Maximizing Throughput
Purpose
Adama's ability to execute many concurrent network calls is impaired due to the transactional boundary (and the historical roots in board games). This means a high latency third party service will dramatically block progress on a document, and large delays can introduce quadratic workloads (which is expensive for customers and slow).
Design Goals
The primary goal is to introduce a new way of modelling service invocations that are high performance enabling many concurrent invocations and operate at transaction-line-rate (the maximum commit rate to disk).
This induces a requirement that this new mechanism is going to live across two transactions: (i) the transaction that initiates a service method, and (ii) the transaction that represents the completion of the service method. Therefore, we take the burden that this will run at no more than half the transaction line rate.
Non Goals
The existing async system can be improved in a few ways, but these are considered nice to haves since asynchronous transactional memory is an extremely difficult problem. This document is focused purely on introducing a new way to do async calls.
7,500 foot view
We will introduce a new language primitive called "pipeline". The key idea is to create a queue of pending work that operates outside the document's main thread. The queue fundamentally needs to contain (1) the service name, (2) the method to invoke, (3) the calling principal, (4) the input message, (5) some closure context, and (6) a handler.
The closure context is important, so we will have a message type be used. For example,
message MyContext {
int user_id;
int invoice_id;
}
represents some context that is relevant the asynchronus call but not in the call. This context is useful for back pointers and connective ids that are passed from the caller to the handler. We will extend every existing service method to be a pipeline-capable invocation, and then the missing language primitive pipeline has a syntax of
pipeline<service::method> pipeline_name (MyContext context) {
// @request and @response are available
// @who is also available
}
This basic syntax provides the handler code such that:
(1) the bound service is identified to be extended,
(2) the method to invoke is identified,
(3) the calling principal is represented idiomatically as @who
,
(4) the input message is available via the new @request
constant,
(5) the output of the response is available via the new response
constant,
and (6) the handler is the associated code.
Invocation then happens as an extension to the given service.
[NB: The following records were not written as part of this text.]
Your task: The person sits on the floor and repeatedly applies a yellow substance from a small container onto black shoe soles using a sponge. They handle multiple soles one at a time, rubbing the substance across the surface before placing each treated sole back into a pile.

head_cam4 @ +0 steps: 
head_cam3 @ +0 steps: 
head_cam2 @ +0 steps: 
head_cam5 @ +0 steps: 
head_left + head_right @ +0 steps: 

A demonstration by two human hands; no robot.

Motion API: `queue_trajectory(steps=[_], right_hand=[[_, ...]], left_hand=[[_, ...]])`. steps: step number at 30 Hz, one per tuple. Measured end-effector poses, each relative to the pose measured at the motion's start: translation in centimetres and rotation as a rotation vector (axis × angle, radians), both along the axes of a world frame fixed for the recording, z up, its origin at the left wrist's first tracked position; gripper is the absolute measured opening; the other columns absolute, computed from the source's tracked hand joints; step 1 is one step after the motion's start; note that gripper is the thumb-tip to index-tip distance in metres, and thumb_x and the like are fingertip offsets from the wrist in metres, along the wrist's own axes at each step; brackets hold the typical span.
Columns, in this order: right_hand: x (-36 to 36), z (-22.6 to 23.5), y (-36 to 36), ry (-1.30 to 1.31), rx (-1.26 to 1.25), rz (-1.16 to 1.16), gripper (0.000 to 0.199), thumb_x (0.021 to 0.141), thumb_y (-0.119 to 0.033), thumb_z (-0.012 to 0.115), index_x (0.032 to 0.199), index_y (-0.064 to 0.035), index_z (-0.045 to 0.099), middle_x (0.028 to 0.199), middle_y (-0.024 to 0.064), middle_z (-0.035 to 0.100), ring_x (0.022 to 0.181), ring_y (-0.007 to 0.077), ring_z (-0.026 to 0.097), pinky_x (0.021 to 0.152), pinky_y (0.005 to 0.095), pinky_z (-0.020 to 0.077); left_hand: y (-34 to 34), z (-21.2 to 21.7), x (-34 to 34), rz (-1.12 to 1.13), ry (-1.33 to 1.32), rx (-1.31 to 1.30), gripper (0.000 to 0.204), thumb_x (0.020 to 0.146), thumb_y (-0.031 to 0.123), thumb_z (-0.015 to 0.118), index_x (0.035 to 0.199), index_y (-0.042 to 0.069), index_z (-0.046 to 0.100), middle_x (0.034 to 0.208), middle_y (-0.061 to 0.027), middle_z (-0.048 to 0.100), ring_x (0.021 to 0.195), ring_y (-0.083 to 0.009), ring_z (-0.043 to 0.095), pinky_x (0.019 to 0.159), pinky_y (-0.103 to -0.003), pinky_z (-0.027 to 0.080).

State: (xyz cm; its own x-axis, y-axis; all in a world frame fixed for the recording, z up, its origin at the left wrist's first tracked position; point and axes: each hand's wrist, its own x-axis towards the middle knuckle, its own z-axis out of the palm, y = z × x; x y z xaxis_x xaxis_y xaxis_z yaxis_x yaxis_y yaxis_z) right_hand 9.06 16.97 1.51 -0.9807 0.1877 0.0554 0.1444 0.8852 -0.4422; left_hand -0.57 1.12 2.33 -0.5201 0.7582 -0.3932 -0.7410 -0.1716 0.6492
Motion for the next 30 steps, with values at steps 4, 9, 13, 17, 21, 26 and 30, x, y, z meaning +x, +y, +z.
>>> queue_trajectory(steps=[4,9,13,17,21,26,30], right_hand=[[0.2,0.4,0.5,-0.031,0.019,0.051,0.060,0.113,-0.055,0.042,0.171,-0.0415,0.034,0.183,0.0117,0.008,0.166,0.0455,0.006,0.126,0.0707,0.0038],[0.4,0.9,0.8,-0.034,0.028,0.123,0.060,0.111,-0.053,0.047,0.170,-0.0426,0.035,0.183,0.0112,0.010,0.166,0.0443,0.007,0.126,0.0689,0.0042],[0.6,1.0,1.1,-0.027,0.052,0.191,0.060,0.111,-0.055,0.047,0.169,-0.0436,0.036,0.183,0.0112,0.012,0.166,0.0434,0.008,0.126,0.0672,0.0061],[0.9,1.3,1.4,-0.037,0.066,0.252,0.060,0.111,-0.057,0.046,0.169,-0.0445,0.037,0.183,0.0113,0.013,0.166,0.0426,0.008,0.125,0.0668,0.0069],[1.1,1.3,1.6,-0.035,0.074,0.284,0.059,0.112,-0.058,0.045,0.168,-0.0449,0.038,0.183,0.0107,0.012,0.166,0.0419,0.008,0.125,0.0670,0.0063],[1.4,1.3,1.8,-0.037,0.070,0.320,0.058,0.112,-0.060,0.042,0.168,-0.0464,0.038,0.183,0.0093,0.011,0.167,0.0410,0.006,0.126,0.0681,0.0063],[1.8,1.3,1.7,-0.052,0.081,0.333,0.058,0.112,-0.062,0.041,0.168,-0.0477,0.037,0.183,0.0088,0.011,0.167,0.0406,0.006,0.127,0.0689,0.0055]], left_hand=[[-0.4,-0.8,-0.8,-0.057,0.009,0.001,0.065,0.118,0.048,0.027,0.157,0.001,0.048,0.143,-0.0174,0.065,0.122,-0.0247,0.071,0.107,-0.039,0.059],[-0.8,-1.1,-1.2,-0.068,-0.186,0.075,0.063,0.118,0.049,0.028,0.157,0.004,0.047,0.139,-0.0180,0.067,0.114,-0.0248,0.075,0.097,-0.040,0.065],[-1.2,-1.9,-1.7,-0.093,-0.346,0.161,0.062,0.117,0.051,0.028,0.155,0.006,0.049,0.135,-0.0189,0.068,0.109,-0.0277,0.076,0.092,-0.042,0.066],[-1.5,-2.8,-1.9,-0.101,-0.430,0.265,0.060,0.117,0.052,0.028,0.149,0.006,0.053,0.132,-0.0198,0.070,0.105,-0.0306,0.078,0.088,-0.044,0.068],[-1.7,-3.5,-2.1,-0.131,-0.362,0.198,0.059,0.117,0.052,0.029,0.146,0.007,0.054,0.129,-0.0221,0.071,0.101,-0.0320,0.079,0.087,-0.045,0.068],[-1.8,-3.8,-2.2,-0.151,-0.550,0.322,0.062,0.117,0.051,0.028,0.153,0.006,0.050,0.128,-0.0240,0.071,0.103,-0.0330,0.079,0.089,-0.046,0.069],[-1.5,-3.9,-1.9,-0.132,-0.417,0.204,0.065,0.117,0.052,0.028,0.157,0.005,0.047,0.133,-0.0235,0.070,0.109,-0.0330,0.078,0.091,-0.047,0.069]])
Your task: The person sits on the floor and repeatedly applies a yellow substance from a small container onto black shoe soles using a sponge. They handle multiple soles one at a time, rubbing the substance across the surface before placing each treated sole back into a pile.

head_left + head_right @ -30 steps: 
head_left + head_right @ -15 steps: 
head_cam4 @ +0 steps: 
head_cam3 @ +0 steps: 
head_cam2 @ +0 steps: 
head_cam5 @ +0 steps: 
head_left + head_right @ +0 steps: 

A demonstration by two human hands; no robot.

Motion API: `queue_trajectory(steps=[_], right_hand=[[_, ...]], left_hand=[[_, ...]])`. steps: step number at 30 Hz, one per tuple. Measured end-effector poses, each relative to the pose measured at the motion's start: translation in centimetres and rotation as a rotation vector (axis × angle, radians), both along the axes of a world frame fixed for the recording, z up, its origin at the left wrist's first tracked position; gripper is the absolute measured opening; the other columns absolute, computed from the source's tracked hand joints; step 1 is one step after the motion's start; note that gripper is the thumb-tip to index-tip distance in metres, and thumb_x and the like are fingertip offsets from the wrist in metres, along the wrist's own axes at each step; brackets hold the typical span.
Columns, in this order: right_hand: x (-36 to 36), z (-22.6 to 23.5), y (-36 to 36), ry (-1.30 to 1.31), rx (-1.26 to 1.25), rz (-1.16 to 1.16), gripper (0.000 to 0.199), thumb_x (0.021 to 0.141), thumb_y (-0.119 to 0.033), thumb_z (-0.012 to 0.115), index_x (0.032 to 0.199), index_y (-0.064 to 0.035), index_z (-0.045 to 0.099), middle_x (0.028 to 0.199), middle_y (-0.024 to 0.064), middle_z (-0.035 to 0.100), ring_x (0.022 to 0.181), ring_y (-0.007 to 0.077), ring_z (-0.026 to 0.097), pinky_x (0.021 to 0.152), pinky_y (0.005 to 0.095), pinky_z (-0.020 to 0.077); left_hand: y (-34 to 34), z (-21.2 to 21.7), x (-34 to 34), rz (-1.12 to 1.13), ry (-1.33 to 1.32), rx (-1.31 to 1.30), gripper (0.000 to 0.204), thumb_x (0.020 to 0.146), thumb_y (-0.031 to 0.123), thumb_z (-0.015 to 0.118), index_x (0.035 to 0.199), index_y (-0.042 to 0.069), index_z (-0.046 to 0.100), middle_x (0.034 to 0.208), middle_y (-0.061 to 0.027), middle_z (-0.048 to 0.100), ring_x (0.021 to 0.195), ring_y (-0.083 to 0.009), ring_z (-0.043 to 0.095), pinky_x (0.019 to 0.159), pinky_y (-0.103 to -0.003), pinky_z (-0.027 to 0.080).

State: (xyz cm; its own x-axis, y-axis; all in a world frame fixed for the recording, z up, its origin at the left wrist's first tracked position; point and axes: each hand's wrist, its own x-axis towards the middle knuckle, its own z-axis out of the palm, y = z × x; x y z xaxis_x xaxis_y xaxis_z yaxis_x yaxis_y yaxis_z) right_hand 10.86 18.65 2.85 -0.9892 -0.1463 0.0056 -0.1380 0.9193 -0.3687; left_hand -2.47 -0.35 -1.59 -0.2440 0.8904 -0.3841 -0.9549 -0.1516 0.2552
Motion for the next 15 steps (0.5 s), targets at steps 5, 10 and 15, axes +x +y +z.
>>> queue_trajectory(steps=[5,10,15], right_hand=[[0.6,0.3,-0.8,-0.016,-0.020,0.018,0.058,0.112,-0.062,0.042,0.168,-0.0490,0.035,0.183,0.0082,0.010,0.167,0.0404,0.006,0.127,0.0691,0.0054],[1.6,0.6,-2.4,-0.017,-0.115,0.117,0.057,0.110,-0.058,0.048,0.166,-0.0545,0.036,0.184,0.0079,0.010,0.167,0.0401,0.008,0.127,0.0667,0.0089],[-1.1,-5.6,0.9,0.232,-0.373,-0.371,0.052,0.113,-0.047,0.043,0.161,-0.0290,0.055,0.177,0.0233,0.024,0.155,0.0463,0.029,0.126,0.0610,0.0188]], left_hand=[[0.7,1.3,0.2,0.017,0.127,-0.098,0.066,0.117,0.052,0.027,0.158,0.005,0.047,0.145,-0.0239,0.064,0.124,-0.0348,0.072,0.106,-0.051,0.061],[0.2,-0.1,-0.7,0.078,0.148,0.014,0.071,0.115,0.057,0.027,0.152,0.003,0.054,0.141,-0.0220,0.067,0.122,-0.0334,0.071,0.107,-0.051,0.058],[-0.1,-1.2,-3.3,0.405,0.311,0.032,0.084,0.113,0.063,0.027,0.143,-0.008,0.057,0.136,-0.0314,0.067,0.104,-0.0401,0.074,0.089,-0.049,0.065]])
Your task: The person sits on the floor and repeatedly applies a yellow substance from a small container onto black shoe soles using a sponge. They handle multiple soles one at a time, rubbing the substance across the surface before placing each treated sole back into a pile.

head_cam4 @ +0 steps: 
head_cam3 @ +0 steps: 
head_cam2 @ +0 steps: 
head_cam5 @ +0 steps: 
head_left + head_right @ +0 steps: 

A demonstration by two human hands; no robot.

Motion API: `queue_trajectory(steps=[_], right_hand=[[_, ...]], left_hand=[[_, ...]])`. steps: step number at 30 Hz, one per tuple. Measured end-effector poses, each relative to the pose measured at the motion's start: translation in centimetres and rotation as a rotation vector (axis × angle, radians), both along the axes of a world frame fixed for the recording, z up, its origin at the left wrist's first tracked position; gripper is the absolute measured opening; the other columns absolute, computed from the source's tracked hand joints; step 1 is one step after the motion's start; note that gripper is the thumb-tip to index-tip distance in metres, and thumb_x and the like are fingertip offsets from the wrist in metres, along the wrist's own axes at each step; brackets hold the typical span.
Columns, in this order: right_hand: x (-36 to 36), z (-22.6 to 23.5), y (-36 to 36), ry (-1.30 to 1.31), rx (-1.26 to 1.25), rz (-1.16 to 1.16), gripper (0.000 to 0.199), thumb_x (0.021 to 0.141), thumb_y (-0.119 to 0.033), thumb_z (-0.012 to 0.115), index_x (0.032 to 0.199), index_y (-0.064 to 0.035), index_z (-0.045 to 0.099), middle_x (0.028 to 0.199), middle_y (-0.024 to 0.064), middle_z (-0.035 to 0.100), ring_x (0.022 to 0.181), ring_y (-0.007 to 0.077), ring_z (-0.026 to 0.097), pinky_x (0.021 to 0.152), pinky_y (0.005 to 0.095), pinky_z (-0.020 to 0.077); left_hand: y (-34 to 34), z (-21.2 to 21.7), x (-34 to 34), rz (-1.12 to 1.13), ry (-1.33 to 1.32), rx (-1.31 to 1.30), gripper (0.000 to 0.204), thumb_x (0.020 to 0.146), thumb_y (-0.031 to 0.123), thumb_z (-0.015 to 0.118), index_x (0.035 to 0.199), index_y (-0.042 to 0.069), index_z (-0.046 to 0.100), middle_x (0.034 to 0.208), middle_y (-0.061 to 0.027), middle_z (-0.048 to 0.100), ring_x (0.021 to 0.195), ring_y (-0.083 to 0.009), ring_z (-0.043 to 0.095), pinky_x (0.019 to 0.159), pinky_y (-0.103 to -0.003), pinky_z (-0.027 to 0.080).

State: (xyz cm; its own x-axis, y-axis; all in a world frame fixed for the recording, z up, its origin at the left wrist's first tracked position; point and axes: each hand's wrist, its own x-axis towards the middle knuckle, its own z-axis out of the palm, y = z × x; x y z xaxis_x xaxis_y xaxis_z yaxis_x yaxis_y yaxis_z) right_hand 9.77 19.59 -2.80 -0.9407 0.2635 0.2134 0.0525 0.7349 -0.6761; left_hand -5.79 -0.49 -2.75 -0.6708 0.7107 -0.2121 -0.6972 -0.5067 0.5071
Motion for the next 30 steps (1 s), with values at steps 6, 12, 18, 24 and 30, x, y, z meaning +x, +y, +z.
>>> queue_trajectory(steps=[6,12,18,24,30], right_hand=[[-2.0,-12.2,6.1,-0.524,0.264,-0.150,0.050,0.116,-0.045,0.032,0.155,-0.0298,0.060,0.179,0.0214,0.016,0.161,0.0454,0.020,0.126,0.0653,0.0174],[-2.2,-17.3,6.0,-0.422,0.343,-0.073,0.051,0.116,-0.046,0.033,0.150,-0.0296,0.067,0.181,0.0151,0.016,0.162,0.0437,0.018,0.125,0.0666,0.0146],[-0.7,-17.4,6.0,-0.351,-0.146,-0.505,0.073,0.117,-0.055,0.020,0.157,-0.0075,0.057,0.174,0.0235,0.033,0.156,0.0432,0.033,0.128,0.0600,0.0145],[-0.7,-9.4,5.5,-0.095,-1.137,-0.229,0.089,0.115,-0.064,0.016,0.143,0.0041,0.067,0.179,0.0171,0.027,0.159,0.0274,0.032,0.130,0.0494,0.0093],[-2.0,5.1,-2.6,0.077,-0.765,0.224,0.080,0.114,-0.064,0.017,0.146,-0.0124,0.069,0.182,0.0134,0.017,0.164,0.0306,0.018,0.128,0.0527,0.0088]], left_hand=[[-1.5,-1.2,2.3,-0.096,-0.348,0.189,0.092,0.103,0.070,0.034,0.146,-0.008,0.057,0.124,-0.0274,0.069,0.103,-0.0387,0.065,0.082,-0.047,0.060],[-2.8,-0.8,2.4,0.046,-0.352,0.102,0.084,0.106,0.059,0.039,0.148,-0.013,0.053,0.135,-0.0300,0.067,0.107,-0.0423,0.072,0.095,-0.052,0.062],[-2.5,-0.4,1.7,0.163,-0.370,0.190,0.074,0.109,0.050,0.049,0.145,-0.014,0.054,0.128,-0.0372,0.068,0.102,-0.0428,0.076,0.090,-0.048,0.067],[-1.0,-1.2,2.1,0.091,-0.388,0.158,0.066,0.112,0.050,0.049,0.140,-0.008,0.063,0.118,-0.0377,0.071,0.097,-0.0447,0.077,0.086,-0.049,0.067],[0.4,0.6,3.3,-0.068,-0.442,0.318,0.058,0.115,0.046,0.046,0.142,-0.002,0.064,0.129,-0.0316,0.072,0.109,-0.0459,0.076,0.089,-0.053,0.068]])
For example,
pipeline<myphpservice::write> myownpipe (MyContext context) {
// do stuff
}
channel foo(SomeMessage m) {
myphpservice.myownpipe(
@who,
/* input */ {id:m.id},
/* context */ {user_id:m.user_id, invoice_id:42}});
}
Furthermore, this invocation provides sufficient information to enqueue the work.
However, this work is limited to a linear topology:
So, we will some clarity on this may extend into more (a) complex call chain hierarchies. We also need to contend with (b) handling failures in a responsible way. (c) Operational safety is a prime concern since Adama plus a queue can be a denial of service attack provider if we don't handle this well.
Details
Complex call chains and rich topologies
I suspect that the pareto-major case is introducing batching to allow for scatter and collect pattern ala:
This happens when N requests are queued and then after those N things have processed, some code is ran. The pareto-minor case is also worth considering as it may be desirable to do some weaving where results feed into other methods.
This speaks to the need that the return from the pipeline invocation is some kind of future and work on futures can be queued up as well using a compute graph. Perhaps, we can introduce a new type of pipeline that doesn't operate on services.
pipeline<future<Response1>, future<Response2>[]>
future_pipe_method(MyContext c, Response1 r1, Response2[] r2) -> BatchResponse {
// do stuff on the futures
}
The invocation of future_pipe_method
is then a traditional method invocation:
channel foo(Yo y) {
var f1 = service1.foo1(...)
var f2 = service2.foo2(...);
var fr = future_pipe_method({/*context*/}, f1, [f2]);
}
This code then is 100% synchronous in defining a computational graph of various transactions that (1) mutate the document, (2) build complex call chain hierarchies which execute in a predictable manner.
Handling failures
The proper way to contend with failures would be to make @response
a maybe and introduce @failure
constant.
Operational excellence
Since Adama owns the queue, it can coordinate with the service implementation to define the maximum number of inflight operations per machine and this can be further controlled using cross-machine gossip to rate limit service. This is, however, a broad topic.